All suggestions and opinions are welcome! I really want every single detail to be perfect.

Christianly answered 15/7, 2010 at 11:31 Comment(6)
“I really want every single detail to be perfect.” Good on you, but you’re talking about semantics, i.e. meaning. There’s no such thing as perfect meaning. Meaning is just an agreement between people that something represents something else.Jural
That makes sense. What I want is a perfect template for such an agreement on how to mark up a search result list. It should be perfectly clear between people (or robots) that it is a search result list and nothing else.Christianly
“It should be perfectly clear between people (or robots) that it is a search result list and nothing else.” As it's not predefined what a search result list should look like, I think many people can just guess it's such a thing, especially if you make it look like one (but that's a CSS issue), but you can never be sure a robot will dissect it as a search result list. It could represent a list of articles on your site as well, no matter which HTML 5 elements you use.Contraption
But now I am aiming to find the best way of making it as close a perfect solution as possible. I want to make the solution solid enough to show it to the world, making others willing to adopt it. Eventually, I want it to become the defacto way of marking up a search result list, even known to robot developers. I know I probably won't reach to that point, but anyway that is my ambition.Christianly
That's a big, but noble ambition. BTW, please use @user-name to address people in comments, so they are notified. See How do comment replies work?Contraption
Adding to Marcel's (and other people's) points, semantic html will not be as helpful in your case. You can, however, use other things that are more suited. Microformat and JSON-LD come to my mind (fun note: both of those were defined on the same year the question was posted :)).Fibered
C
28

1) I think you should stick with the article element, as

[t]he article element represents a self-contained composition in a document, page, application, or site and that is intended to be independently distributable or reusable [source]
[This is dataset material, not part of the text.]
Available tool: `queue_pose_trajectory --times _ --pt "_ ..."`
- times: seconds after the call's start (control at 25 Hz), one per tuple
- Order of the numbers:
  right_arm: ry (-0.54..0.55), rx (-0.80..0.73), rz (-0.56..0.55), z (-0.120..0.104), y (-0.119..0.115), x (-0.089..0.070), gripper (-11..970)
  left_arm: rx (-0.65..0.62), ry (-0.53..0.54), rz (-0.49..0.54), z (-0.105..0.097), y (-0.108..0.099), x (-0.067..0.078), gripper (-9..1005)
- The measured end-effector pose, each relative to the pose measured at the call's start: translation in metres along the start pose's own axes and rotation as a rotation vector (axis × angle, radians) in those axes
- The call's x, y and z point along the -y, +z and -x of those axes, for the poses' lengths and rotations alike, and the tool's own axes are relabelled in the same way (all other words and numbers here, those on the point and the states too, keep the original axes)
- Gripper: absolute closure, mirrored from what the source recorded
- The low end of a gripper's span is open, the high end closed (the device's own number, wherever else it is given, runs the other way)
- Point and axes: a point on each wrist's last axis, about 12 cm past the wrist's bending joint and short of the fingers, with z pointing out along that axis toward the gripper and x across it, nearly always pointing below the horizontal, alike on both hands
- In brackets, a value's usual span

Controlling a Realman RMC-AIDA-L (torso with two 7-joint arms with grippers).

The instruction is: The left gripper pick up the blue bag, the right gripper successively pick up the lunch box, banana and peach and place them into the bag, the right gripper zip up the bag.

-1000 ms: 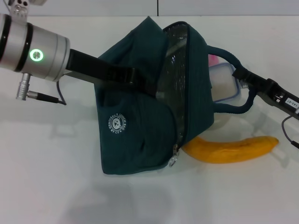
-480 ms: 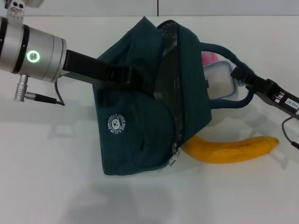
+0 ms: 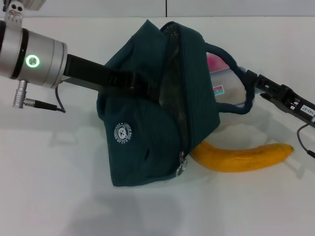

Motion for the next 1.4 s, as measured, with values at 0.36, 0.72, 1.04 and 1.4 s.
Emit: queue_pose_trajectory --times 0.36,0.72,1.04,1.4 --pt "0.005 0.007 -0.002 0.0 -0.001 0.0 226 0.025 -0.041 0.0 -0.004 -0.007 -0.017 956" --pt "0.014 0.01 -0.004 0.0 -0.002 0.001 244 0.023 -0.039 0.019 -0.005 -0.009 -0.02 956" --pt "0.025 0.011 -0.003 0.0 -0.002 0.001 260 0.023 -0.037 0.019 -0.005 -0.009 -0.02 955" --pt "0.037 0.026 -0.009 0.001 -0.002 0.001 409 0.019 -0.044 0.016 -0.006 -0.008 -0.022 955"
You merely have a list of separate documents, so I think this is fully appropriate. The same is true for the front page of a blog, containing several posts with titles and outlines, each in a separate article element. Besides, if you intend to quote a few sentences of the articles (instead of providing summaries), you could even use blockquote elements, like in the example of a forum post showing the original posts a user is replying to.

2) If you're wondering if it's allowed to include article elements inside a li element, just feed it to the validator. As you can see, it is permitted to do so. Moreover, as the Working Draft says:

Contexts in which this element may be used:

Where flow content is expected.

3) I wouldn't use nav elements for those categories, as those links are not part of the main navigation of the page:

only sections that consist of major navigation blocks are appropriate for the nav element. In particular, it is common for footers to have a short list of links to various pages of a site, such as the terms of service, the home page, and a copyright page. The footer element alone is sufficient for such cases, without a nav element. [source]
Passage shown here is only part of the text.